Убедитесь, что используется только 1/3 пластины. Затем стерилизуйте многоразовую петлю или используйте новую стерильную петлю и перетащите ее через первую полосу, чтобы создать вторую полосу на другой 1/3 части пластины образца. Повторите это, протащив петлю через вторую полосу и создав третью полосу, чтобы достичь роста одной колонии.
Инкубируют пластину в тех же условиях роста, которые используются для изоляции, и при необходимости повторяют стадию очистки. Выращивайте чистые колонии в жидкой среде, используя те же температуры и условия роста. Затем охарактеризуйте бактерии, экстрагируя бактериальную ДНК из чистых жидких культур, амплифицируя рибосомальную РНК 16S с использованием 27 прямых и 1495 обратных праймеров и выполняя ПЦР, как описано в тексте.
Когда собранные образцы фруктов и компоста были распределены в чашках Петри и погружены в жидкую или вязкую среду, это привело к тому, что черви покидали материал субстрата и плавали на поверхности среды. Микробы были выделены как чистые одиночные колонии, и очистка сыграла важную роль, поскольку некоторые бактерии, связанные с C.elegans, могут образовывать биопленки или легко агрегироваться, что приводит к многовидовым культурам. ПЦР с использованием специфических праймеров C.elegans, а именно NLP 30 вперед и NLP 30 реверса, привела к усилению продукта 154 пары оснований для C.elegans.

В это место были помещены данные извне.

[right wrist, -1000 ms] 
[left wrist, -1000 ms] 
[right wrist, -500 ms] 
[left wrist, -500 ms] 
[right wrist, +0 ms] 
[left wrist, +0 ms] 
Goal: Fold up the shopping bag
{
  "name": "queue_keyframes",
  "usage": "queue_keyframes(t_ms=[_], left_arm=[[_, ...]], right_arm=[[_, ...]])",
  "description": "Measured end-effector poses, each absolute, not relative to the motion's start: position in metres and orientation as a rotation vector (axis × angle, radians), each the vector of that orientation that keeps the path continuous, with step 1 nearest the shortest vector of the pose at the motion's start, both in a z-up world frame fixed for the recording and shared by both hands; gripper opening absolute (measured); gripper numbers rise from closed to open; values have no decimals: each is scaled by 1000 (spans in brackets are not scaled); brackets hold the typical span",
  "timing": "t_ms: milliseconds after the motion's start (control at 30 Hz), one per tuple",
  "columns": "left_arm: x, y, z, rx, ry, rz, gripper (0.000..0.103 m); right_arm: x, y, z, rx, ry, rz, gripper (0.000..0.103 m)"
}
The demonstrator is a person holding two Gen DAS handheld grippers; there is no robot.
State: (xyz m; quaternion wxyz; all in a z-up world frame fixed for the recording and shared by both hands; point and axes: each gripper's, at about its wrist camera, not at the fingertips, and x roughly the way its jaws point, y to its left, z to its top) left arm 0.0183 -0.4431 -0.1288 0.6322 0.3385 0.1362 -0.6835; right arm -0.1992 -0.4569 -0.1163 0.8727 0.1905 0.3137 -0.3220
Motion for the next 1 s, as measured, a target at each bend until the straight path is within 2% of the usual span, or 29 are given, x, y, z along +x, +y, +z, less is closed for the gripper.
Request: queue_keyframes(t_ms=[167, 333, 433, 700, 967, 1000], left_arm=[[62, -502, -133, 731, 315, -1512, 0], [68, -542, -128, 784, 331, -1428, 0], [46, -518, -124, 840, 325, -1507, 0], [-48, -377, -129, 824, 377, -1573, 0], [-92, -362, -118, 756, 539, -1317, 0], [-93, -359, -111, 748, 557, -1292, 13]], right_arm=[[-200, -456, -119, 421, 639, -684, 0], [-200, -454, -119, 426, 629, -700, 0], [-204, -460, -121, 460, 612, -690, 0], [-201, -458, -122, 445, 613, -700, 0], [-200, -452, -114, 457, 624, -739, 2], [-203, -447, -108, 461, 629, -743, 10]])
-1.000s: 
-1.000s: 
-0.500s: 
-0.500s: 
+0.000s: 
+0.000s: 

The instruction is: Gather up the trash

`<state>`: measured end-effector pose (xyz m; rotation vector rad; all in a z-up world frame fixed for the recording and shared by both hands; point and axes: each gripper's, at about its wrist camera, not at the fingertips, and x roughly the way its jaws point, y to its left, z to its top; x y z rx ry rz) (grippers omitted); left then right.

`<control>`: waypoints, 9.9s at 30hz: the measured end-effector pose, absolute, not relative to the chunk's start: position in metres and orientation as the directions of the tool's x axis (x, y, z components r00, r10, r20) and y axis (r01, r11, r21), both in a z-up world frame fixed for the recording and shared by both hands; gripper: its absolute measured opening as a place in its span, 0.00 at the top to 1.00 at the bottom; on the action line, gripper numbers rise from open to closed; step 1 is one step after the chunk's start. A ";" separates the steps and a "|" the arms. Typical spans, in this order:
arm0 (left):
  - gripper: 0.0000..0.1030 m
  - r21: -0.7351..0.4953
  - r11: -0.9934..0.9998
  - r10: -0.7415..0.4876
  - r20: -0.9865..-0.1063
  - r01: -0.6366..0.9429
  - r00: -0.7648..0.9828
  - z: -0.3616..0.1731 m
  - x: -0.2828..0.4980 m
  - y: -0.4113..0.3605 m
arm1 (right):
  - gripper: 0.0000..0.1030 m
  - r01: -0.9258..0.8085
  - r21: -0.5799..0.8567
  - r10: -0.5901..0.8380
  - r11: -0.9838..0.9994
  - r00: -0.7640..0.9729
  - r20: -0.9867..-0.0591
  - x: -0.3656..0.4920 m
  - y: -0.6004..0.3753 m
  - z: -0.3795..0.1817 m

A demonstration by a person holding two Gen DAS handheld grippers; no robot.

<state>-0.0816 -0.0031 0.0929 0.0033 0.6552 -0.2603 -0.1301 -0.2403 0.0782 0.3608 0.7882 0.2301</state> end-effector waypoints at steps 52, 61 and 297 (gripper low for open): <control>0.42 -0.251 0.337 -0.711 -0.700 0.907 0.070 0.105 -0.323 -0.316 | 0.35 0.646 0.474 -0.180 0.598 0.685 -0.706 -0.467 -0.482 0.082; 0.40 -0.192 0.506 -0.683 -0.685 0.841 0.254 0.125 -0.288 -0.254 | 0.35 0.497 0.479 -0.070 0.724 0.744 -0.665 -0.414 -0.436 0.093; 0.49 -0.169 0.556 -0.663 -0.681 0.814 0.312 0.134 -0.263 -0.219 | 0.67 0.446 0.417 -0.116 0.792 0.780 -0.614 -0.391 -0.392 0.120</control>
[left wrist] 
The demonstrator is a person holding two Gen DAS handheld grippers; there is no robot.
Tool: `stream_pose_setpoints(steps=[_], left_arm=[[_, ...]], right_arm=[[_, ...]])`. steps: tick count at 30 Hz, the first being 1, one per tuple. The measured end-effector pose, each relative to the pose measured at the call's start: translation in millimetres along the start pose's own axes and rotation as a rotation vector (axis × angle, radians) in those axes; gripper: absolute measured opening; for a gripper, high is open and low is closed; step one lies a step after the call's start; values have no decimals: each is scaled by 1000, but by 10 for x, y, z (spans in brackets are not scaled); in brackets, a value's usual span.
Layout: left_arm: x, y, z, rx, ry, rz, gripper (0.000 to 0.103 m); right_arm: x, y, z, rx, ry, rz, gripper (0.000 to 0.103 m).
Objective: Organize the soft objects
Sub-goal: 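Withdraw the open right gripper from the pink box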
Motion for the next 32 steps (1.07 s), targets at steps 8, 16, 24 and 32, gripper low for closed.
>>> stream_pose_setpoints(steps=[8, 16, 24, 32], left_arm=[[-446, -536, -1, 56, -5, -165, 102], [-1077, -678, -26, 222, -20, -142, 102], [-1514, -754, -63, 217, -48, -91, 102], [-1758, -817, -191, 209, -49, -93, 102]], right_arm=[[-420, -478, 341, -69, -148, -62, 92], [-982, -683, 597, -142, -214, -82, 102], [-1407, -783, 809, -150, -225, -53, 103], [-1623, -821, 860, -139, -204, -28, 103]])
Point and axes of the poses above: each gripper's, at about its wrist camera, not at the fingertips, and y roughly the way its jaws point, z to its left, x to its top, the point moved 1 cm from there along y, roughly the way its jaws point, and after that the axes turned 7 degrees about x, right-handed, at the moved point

ДНК, выделенная из одиночных червей, привела к слабым полосам ПЦР, тогда как извлечение ДНК из популяций червей, состоящих по меньшей мере из 50 червей, дало большее количество и более четкие полосы. Успех специфической ПЦР C.elegans был подтвержден запуском ДНК лабораторного штамма, а именно N2, в качестве положительного контроля одновременно с ДНК изолированных нематод Микробы повсюду. Следовательно, важно работать в стерильных условиях, чтобы гарантировать, что те микробы, которые изолированы, действительно связаны с червем в природе.
Изолированные микробы могут быть использованы для изучения взаимодействия хозяина и микробиоты или роли микробов в биологии хозяина, например, старения, развития или иммунитета в контролируемых лабораторных экспериментах. Микробы, выделенные с помощью этого метода, в настоящее время используются сообществом C.elegans для улучшения понимания разнообразия микробиоты по приспособленности хозяина или роли микробов в иммунитете.